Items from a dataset
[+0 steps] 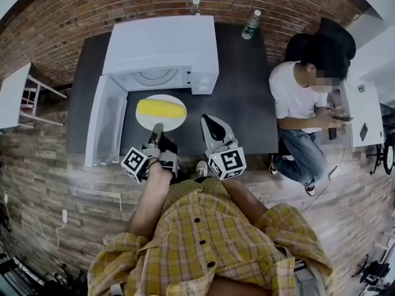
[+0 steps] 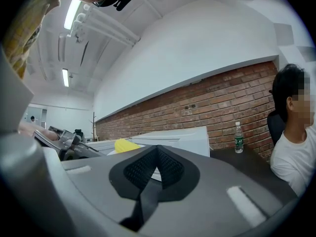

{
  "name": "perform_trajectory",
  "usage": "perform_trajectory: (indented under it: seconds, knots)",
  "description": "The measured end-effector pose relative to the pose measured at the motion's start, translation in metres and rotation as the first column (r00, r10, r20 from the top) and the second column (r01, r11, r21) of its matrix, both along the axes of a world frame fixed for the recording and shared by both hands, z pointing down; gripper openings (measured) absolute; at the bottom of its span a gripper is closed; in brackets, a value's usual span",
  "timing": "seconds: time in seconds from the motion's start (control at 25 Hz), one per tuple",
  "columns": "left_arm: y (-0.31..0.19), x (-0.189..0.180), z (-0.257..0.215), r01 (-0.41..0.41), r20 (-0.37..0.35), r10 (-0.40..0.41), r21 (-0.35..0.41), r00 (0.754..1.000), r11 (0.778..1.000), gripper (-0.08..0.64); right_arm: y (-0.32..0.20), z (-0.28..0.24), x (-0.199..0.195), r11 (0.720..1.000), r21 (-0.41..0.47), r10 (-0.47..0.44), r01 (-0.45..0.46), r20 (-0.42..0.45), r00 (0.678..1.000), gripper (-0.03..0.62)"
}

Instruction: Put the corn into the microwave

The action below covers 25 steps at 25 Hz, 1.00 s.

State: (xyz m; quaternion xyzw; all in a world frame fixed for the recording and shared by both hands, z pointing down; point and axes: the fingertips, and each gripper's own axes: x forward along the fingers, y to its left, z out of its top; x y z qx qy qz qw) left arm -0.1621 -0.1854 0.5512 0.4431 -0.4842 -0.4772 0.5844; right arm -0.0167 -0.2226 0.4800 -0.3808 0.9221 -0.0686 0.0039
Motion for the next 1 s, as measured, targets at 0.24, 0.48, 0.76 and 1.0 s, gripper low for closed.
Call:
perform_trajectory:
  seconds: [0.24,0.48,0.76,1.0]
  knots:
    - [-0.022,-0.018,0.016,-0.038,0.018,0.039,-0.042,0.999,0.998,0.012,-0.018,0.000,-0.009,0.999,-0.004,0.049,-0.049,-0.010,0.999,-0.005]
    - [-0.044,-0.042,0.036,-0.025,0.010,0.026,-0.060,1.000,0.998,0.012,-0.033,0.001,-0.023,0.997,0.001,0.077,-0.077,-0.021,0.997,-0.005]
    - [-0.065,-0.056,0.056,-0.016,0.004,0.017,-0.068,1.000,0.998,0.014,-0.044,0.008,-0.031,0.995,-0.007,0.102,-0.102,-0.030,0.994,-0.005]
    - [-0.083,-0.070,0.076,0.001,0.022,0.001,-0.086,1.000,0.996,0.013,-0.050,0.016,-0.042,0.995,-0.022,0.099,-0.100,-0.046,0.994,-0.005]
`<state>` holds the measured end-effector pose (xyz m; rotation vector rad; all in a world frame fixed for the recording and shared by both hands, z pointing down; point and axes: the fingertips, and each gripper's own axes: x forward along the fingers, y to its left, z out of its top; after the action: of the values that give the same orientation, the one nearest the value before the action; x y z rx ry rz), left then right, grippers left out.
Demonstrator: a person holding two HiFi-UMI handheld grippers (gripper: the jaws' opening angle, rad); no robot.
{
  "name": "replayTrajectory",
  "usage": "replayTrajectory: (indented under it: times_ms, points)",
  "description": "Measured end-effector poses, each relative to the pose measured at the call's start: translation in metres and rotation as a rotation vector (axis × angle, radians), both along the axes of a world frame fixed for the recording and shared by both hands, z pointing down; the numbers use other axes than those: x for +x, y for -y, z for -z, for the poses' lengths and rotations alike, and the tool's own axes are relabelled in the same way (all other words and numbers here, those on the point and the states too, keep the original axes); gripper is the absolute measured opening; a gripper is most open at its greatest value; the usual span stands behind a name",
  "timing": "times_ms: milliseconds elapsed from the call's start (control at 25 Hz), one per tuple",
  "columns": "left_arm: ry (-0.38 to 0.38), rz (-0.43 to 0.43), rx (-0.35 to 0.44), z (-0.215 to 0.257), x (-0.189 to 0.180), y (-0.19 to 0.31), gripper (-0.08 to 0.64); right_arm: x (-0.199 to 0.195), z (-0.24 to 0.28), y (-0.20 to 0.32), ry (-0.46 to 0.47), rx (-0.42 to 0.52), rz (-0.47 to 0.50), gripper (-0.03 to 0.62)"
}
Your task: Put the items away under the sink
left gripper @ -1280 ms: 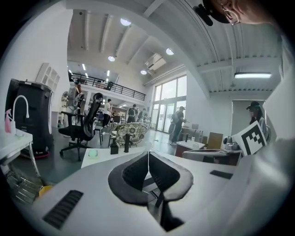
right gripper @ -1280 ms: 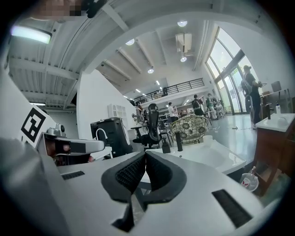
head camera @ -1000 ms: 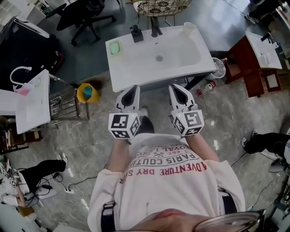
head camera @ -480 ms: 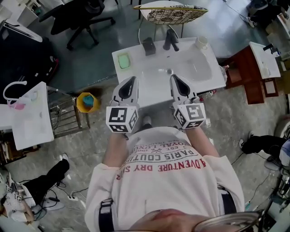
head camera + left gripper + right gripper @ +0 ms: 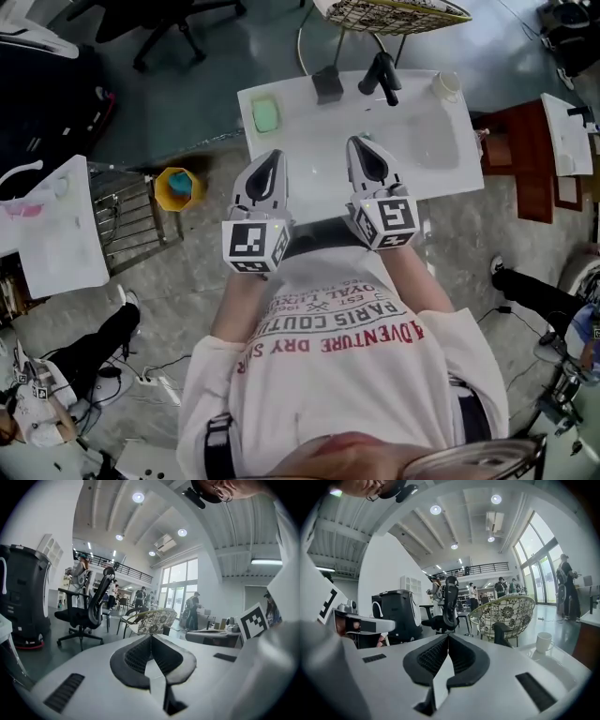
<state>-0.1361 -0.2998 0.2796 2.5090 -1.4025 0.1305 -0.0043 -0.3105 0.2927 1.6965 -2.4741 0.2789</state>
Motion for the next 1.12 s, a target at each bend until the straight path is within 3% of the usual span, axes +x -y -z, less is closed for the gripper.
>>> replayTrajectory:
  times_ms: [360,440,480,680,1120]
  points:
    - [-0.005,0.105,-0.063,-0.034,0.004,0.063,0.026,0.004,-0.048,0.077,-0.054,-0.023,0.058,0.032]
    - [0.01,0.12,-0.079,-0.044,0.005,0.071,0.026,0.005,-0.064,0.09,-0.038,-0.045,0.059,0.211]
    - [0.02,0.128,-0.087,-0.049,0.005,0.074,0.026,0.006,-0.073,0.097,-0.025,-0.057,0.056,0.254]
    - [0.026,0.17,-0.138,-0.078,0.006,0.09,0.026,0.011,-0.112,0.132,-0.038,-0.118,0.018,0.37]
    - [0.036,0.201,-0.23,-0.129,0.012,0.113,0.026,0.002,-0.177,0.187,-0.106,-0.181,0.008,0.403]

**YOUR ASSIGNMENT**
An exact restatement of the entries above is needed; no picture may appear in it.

**EXPECTED ANSWER**
[+0 steps] 
[+0 steps] 

{
  "name": "perform_trajectory",
  "usage": "perform_trajectory: (indented under it: seconds, knots)",
  "description": "The measured end-effector pose relative to the pose measured at the motion's start, translation in metres and rotation as the first column (r00, r10, r20 from the top) and the second column (r01, r11, r21) of its matrix, both along the axes of a world frame fixed for the recording and shared by both hands, z pointing down; gripper openings (measured) absolute; at the bottom of its span a gripper is closed; in brackets, a value's usual span",
  "timing": "seconds: time in seconds from the motion's start (control at 25 Hz), one per tuple",
  "columns": "left_arm: y (-0.31..0.19), x (-0.189..0.180), z (-0.257..0.215), r01 (-0.41..0.41), r20 (-0.37..0.35), r10 (-0.40..0.41), r21 (-0.35..0.41), r00 (0.754..1.000), r11 (0.778..1.000), gripper (-0.08..0.64); right_arm: y (-0.32..0.20), z (-0.28..0.24), x (-0.199..0.195), r11 (0.720..1.000), r21 (-0.41..0.47), r10 (-0.47..0.44), r01 (-0.45..0.46), r20 (-0.42..0.45), r00 (0.678..1.000), gripper (-0.03..0.62)"
}

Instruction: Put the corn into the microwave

The action below covers 25 steps at 25 Hz, 1.00 s.

State: (xyz m; quaternion xyzw; all in a world frame fixed for the recording and shared by both hands, z pointing down; point and axes: the fingertips, and each gripper's own axes: x forward along the fingers, y to its left, z out of its top; x y z qx qy qz qw) left arm -0.1621 -0.1854 0.5512 0.4431 -0.4842 -0.4772 0.5844; right arm -0.0167 -0.2226 0.4800 -0.3808 0.9221 -0.0686 0.0039
Motion for the next 1 s, as measured, targets at 0.24, 0.48, 0.76 and 1.0 s, gripper low for closed.
Call:
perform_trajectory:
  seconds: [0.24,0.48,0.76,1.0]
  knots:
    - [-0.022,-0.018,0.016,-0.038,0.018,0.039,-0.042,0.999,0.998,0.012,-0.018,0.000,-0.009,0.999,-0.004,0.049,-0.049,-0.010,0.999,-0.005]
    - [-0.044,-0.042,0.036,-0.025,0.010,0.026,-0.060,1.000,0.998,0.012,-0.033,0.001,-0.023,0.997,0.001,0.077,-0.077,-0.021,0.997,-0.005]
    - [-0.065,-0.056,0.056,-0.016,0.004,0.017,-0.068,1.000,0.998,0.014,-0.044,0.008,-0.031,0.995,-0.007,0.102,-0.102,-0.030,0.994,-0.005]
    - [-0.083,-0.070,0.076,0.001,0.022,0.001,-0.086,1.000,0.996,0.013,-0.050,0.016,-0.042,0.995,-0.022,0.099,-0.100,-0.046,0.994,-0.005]
`<state>` holds the measured end-effector pose (xyz m; rotation vector rad; all in a world frame fixed for the recording and shared by both hands, z pointing down; point and axes: the fingertips, and each gripper's own axes: x forward along the fingers, y to its left, z out of its top; after the action: of the values that give the same orientation, the one nearest the value before the action; x y z rx ry rz), left then right, grippers left out.
Demonstrator: a person holding two HiFi-UMI handheld grippers (gripper: the jaws' opening angle, rad); no robot.
{
  "name": "replayTrajectory",
  "usage": "replayTrajectory: (indented under it: times_ms, points)",
  "description": "Measured end-effector poses, each relative to the pose measured at the call's start: translation in metres and rotation as a rotation vector (axis × angle, radians), both along the axes of a world frame fixed for the recording and shared by both hands, z pointing down; the numbers use other axes than those: x for +x, y for -y, z for -z, for the poses' lengths and rotations alike, and the tool's own axes are relabelled in the same way (all other words and numbers here, those on the point and the states too, keep the original axes); gripper is the absolute measured opening; a gripper is most open at its greatest value; the usual span stands behind a name",
  "timing": "times_ms: milliseconds elapsed from the call's start (control at 25 Hz), one per tuple",
  "columns": "left_arm: ry (-0.38 to 0.38), rz (-0.43 to 0.43), rx (-0.35 to 0.44), z (-0.215 to 0.257), x (-0.189 to 0.180), y (-0.19 to 0.31), gripper (-0.08 to 0.64); right_arm: x (-0.199 to 0.195), z (-0.24 to 0.28), y (-0.20 to 0.32), ry (-0.46 to 0.47), rx (-0.42 to 0.52), rz (-0.47 to 0.50), gripper (-0.03 to 0.62)"
}
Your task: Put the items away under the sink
left gripper @ -1280 ms: 
right gripper @ -1280 ms: 
head camera @ -1000 ms: 
head camera @ -480 ms: 
head camera + left gripper + right gripper @ +0 ms: 
<state>-0.1361 -0.2998 0.2796 2.5090 -1.4025 0.1305 -0.0043 -0.3105 0.2927 1.6965 -2.4741 0.2789</state>
Motion for the next 1.12 s, a target at each bend until the straight path is within 3% of the usual span, axes +x -y -z, less is closed for the gripper.
>>> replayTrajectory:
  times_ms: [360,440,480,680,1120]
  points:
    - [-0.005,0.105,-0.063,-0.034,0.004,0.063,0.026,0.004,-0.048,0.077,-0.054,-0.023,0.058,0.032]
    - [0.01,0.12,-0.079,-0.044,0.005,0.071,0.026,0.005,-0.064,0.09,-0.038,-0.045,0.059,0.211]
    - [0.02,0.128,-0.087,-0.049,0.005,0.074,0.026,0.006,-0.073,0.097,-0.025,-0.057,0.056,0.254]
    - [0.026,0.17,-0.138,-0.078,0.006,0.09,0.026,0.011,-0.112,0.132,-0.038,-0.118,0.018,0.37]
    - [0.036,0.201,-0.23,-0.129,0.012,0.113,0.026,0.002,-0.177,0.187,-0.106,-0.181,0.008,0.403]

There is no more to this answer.